* _TASK ITEM_: Reproduce each line below with no alterations.

* _DATASET CONTENT_:
+===+

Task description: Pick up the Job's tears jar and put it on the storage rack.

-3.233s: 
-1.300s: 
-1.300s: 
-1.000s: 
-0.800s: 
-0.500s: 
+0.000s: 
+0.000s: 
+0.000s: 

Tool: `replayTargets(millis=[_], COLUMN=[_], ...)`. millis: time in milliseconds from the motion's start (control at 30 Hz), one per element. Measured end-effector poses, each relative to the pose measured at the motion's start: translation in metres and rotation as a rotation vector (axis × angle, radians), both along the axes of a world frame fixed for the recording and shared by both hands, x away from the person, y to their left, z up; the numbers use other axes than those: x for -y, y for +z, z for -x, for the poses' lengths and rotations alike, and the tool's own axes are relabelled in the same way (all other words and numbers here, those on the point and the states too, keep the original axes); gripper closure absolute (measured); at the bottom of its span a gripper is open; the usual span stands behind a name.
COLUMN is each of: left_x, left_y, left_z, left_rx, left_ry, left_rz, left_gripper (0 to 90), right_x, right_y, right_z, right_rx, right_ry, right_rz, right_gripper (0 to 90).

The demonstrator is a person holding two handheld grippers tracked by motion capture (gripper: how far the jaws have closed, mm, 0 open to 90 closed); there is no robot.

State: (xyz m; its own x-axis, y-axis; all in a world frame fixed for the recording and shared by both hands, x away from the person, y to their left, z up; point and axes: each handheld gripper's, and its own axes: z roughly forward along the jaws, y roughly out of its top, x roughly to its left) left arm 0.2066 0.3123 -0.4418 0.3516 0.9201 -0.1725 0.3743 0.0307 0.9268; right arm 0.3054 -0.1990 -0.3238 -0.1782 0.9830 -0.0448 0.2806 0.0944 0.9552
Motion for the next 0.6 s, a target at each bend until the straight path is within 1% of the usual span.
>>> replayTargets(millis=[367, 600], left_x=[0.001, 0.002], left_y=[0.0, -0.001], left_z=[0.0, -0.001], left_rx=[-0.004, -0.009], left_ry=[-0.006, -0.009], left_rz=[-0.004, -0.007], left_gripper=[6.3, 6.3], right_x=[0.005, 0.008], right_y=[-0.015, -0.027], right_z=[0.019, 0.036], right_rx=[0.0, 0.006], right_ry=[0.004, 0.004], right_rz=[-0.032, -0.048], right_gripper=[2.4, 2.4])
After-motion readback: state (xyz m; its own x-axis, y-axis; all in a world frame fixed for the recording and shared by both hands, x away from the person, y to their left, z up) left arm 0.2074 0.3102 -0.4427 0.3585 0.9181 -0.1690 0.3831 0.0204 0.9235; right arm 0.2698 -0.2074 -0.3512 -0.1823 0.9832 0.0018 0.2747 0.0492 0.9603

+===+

* _FINAL ANSWER_:
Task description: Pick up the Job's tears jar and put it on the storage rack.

-3.233s: 
-1.300s: 
-1.300s: 
-1.000s: 
-0.800s: 
-0.500s: 
+0.000s: 
+0.000s: 
+0.000s: 

Tool: `replayTargets(millis=[_], COLUMN=[_], ...)`. millis: time in milliseconds from the motion's start (control at 30 Hz), one per element. Measured end-effector poses, each relative to the pose measured at the motion's start: translation in metres and rotation as a rotation vector (axis × angle, radians), both along the axes of a world frame fixed for the recording and shared by both hands, x away from the person, y to their left, z up; the numbers use other axes than those: x for -y, y for +z, z for -x, for the poses' lengths and rotations alike, and the tool's own axes are relabelled in the same way (all other words and numbers here, those on the point and the states too, keep the original axes); gripper closure absolute (measured); at the bottom of its span a gripper is open; the usual span stands behind a name.
COLUMN is each of: left_x, left_y, left_z, left_rx, left_ry, left_rz, left_gripper (0 to 90), right_x, right_y, right_z, right_rx, right_ry, right_rz, right_gripper (0 to 90).

The demonstrator is a person holding two handheld grippers tracked by motion capture (gripper: how far the jaws have closed, mm, 0 open to 90 closed); there is no robot.

State: (xyz m; its own x-axis, y-axis; all in a world frame fixed for the recording and shared by both hands, x away from the person, y to their left, z up; point and axes: each handheld gripper's, and its own axes: z roughly forward along the jaws, y roughly out of its top, x roughly to its left) left arm 0.2066 0.3123 -0.4418 0.3516 0.9201 -0.1725 0.3743 0.0307 0.9268; right arm 0.3054 -0.1990 -0.3238 -0.1782 0.9830 -0.0448 0.2806 0.0944 0.9552
Motion for the next 0.6 s, a target at each bend until the straight path is within 1% of the usual span.
>>> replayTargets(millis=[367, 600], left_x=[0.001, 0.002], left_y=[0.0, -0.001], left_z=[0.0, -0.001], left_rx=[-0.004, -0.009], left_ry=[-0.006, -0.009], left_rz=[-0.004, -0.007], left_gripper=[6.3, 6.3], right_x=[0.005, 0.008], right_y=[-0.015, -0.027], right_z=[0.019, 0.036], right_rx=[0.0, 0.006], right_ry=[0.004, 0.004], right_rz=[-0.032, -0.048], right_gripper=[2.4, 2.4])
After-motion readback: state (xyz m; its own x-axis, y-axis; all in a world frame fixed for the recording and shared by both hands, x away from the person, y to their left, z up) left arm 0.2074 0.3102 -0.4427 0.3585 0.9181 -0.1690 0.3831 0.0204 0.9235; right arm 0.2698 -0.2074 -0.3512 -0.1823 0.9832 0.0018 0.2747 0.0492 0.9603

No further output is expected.